**Aim of the exercise**
Transcribe the listing exactly as written. Leave the images out.

**Source records**

------------------------------------------------------------------------

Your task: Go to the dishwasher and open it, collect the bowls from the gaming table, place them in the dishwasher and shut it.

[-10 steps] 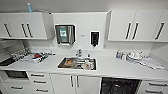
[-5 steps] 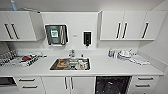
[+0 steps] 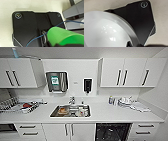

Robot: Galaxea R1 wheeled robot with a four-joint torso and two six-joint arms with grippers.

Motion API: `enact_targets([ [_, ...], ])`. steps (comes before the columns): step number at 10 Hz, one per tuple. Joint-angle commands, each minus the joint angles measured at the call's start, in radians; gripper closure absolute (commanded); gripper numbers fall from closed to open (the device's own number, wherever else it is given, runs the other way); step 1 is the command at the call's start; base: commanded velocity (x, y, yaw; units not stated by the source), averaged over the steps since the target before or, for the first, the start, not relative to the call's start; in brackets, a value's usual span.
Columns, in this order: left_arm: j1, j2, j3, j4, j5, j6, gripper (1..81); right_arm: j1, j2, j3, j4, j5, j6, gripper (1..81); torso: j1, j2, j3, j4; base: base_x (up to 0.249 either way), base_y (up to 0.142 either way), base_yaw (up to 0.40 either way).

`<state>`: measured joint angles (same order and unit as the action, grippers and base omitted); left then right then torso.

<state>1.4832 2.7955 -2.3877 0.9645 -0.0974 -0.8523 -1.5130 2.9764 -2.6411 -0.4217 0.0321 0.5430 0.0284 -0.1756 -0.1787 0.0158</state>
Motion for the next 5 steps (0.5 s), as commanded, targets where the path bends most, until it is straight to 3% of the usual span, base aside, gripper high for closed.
enact_targets([
  [1,-0.054,-0.013,0.011,-0.001,0.027,0.001,81.1,0.056,0.019,0.026,-0.011,-0.008,0.0,81.1,0.0,0.0,0.0,0.0,0.0,0.0,0.0],
  [5,-0.054,-0.014,0.011,-0.001,0.027,0.001,81.1,0.055,0.017,0.027,-0.006,-0.006,0.0,81.1,-0.002,-0.001,0.0,0.0,0.12,0.0,0.0],
])
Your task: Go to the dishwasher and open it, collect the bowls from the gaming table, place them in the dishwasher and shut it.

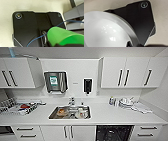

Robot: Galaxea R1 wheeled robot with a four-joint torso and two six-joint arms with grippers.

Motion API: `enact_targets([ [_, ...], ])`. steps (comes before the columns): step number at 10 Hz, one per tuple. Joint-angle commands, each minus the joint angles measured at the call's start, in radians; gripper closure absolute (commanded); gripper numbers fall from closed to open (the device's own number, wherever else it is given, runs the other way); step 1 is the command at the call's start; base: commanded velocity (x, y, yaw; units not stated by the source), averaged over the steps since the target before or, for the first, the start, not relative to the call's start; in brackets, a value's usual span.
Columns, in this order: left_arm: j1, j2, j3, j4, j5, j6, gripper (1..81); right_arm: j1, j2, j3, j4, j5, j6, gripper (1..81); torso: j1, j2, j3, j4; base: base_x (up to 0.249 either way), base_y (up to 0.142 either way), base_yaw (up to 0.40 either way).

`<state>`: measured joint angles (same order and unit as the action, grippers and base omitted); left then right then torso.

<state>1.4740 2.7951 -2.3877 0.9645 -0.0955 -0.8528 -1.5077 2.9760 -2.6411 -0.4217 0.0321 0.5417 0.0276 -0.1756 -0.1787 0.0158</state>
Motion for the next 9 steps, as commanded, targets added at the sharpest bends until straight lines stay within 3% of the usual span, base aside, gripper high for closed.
enact_targets([
  [1,-0.045,-0.014,0.011,-0.001,0.025,0.001,81.1,0.049,0.017,0.029,-0.006,-0.006,0.0,81.1,0.0,0.0,0.0,0.0,0.137,0.0,0.0],
  [9,-0.045,-0.014,0.011,-0.001,0.025,0.001,81.1,0.056,0.013,0.03,-0.008,-0.006,0.001,81.1,-0.001,0.0,0.0,0.0,0.134,0.0,0.0],
])
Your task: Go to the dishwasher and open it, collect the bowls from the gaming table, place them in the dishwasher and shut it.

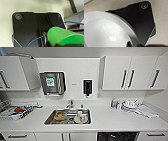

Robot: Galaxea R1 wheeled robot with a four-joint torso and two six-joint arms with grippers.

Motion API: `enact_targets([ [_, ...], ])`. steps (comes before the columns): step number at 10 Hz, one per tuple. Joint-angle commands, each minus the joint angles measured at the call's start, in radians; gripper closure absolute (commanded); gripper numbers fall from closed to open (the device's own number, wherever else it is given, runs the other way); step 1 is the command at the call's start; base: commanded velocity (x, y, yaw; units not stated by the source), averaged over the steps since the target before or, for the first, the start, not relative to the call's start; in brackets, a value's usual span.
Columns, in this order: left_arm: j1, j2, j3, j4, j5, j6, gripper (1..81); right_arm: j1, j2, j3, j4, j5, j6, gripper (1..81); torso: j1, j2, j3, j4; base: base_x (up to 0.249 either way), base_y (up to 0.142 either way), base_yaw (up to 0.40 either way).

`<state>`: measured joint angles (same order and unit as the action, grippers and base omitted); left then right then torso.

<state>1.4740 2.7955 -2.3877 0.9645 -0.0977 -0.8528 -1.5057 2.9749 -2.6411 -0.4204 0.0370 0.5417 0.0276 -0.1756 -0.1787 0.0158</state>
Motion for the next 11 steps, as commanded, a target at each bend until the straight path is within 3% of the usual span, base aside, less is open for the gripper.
enact_targets([
  [1,-0.045,-0.014,0.011,-0.001,0.026,0.0,81.1,0.052,0.011,0.032,-0.009,-0.009,0.001,81.1,0.0,0.0,0.0,0.0,0.0,0.0,0.0],
  [2,-0.045,-0.014,0.011,-0.001,0.016,0.0,81.1,0.049,0.009,0.033,-0.009,-0.009,0.001,81.1,0.001,0.001,0.0,0.0,0.0,0.0,0.0],
  [6,-0.045,-0.068,0.018,-0.004,-0.088,-0.011,81.1,0.044,-0.015,0.044,-0.004,0.004,0.001,81.1,-0.001,0.0,-0.122,0.0,0.0,0.0,0.0],
  [8,-0.056,-0.1,0.065,-0.003,-0.091,-0.055,81.1,0.041,-0.041,0.07,-0.003,0.004,0.001,81.1,-0.001,0.0,-0.186,0.0,0.0,0.0,0.0],
  [9,-0.079,-0.124,0.129,-0.003,-0.088,-0.083,81.1,0.041,-0.046,0.078,0.0,0.004,0.003,81.1,-0.001,0.0,-0.218,0.0,0.0,0.0,0.0],
  [10,-0.109,-0.167,0.232,-0.001,-0.074,-0.098,81.1,0.04,-0.046,0.08,0.0,0.004,0.003,81.1,-0.001,0.0,-0.159,0.0,0.0,0.0,0.0],
  [11,-0.145,-0.223,0.35,-0.003,-0.045,-0.1,81.1,0.04,-0.046,0.08,0.0,0.004,0.003,81.1,-0.001,0.0,-0.189,0.0,0.0,0.0,0.0],
])
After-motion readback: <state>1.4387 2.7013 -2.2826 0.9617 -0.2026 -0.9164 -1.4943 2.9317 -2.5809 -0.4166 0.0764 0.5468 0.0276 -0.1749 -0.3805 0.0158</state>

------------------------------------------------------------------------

**Written solution**
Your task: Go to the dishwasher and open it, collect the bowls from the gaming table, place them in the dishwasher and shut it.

[-10 steps] 
[-5 steps] 
[+0 steps] 

Robot: Galaxea R1 wheeled robot with a four-joint torso and two six-joint arms with grippers.

Motion API: `enact_targets([ [_, ...], ])`. steps (comes before the columns): step number at 10 Hz, one per tuple. Joint-angle commands, each minus the joint angles measured at the call's start, in radians; gripper closure absolute (commanded); gripper numbers fall from closed to open (the device's own number, wherever else it is given, runs the other way); step 1 is the command at the call's start; base: commanded velocity (x, y, yaw; units not stated by the source), averaged over the steps since the target before or, for the first, the start, not relative to the call's start; in brackets, a value's usual span.
Columns, in this order: left_arm: j1, j2, j3, j4, j5, j6, gripper (1..81); right_arm: j1, j2, j3, j4, j5, j6, gripper (1..81); torso: j1, j2, j3, j4; base: base_x (up to 0.249 either way), base_y (up to 0.142 either way), base_yaw (up to 0.40 either way).

`<state>`: measured joint angles (same order and unit as the action, grippers and base omitted); left then right then torso.

<state>1.4832 2.7955 -2.3877 0.9645 -0.0974 -0.8523 -1.5130 2.9764 -2.6411 -0.4217 0.0321 0.5430 0.0284 -0.1756 -0.1787 0.0158</state>
Motion for the next 5 steps (0.5 s), as commanded, targets where the path bends most, until it is straight to 3% of the usual span, base aside, gripper high for closed.
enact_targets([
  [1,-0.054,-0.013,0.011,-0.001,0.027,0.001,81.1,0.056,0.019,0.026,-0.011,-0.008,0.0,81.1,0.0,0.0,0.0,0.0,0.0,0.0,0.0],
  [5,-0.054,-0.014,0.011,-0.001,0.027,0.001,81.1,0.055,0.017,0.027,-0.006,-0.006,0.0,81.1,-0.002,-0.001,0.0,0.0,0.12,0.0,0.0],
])
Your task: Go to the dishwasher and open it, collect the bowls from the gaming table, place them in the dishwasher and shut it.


Robot: Galaxea R1 wheeled robot with a four-joint torso and two six-joint arms with grippers.

Motion API: `enact_targets([ [_, ...], ])`. steps (comes before the columns): step number at 10 Hz, one per tuple. Joint-angle commands, each minus the joint angles measured at the call's start, in radians; gripper closure absolute (commanded); gripper numbers fall from closed to open (the device's own number, wherever else it is given, runs the other way); step 1 is the command at the call's start; base: commanded velocity (x, y, yaw; units not stated by the source), averaged over the steps since the target before or, for the first, the start, not relative to the call's start; in brackets, a value's usual span.
Columns, in this order: left_arm: j1, j2, j3, j4, j5, j6, gripper (1..81); right_arm: j1, j2, j3, j4, j5, j6, gripper (1..81); torso: j1, j2, j3, j4; base: base_x (up to 0.249 either way), base_y (up to 0.142 either way), base_yaw (up to 0.40 either way).

`<state>`: measured joint angles (same order and unit as the action, grippers and base omitted); left then right then torso.

<state>1.4740 2.7951 -2.3877 0.9645 -0.0955 -0.8528 -1.5077 2.9760 -2.6411 -0.4217 0.0321 0.5417 0.0276 -0.1756 -0.1787 0.0158</state>
Motion for the next 9 steps, as commanded, targets added at the sharpest bends until straight lines stay within 3% of the usual span, base aside, gripper high for closed.
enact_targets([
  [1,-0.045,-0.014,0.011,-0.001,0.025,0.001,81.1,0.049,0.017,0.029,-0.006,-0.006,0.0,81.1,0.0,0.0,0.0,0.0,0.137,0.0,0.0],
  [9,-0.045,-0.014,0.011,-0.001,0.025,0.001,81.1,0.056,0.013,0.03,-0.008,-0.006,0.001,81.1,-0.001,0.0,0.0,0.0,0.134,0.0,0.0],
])
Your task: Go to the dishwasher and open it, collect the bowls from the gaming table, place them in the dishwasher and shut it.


Robot: Galaxea R1 wheeled robot with a four-joint torso and two six-joint arms with grippers.

Motion API: `enact_targets([ [_, ...], ])`. steps (comes before the columns): step number at 10 Hz, one per tuple. Joint-angle commands, each minus the joint angles measured at the call's start, in radians; gripper closure absolute (commanded); gripper numbers fall from closed to open (the device's own number, wherever else it is given, runs the other way); step 1 is the command at the call's start; base: commanded velocity (x, y, yaw; units not stated by the source), averaged over the steps since the target before or, for the first, the start, not relative to the call's start; in brackets, a value's usual span.
Columns, in this order: left_arm: j1, j2, j3, j4, j5, j6, gripper (1..81); right_arm: j1, j2, j3, j4, j5, j6, gripper (1..81); torso: j1, j2, j3, j4; base: base_x (up to 0.249 either way), base_y (up to 0.142 either way), base_yaw (up to 0.40 either way).

`<state>`: measured joint angles (same order and unit as the action, grippers and base omitted); left then right then torso.

<state>1.4740 2.7955 -2.3877 0.9645 -0.0977 -0.8528 -1.5057 2.9749 -2.6411 -0.4204 0.0370 0.5417 0.0276 -0.1756 -0.1787 0.0158</state>
Motion for the next 11 steps, as commanded, a target at each bend until the straight path is within 3% of the usual span, base aside, less is open for the gripper.
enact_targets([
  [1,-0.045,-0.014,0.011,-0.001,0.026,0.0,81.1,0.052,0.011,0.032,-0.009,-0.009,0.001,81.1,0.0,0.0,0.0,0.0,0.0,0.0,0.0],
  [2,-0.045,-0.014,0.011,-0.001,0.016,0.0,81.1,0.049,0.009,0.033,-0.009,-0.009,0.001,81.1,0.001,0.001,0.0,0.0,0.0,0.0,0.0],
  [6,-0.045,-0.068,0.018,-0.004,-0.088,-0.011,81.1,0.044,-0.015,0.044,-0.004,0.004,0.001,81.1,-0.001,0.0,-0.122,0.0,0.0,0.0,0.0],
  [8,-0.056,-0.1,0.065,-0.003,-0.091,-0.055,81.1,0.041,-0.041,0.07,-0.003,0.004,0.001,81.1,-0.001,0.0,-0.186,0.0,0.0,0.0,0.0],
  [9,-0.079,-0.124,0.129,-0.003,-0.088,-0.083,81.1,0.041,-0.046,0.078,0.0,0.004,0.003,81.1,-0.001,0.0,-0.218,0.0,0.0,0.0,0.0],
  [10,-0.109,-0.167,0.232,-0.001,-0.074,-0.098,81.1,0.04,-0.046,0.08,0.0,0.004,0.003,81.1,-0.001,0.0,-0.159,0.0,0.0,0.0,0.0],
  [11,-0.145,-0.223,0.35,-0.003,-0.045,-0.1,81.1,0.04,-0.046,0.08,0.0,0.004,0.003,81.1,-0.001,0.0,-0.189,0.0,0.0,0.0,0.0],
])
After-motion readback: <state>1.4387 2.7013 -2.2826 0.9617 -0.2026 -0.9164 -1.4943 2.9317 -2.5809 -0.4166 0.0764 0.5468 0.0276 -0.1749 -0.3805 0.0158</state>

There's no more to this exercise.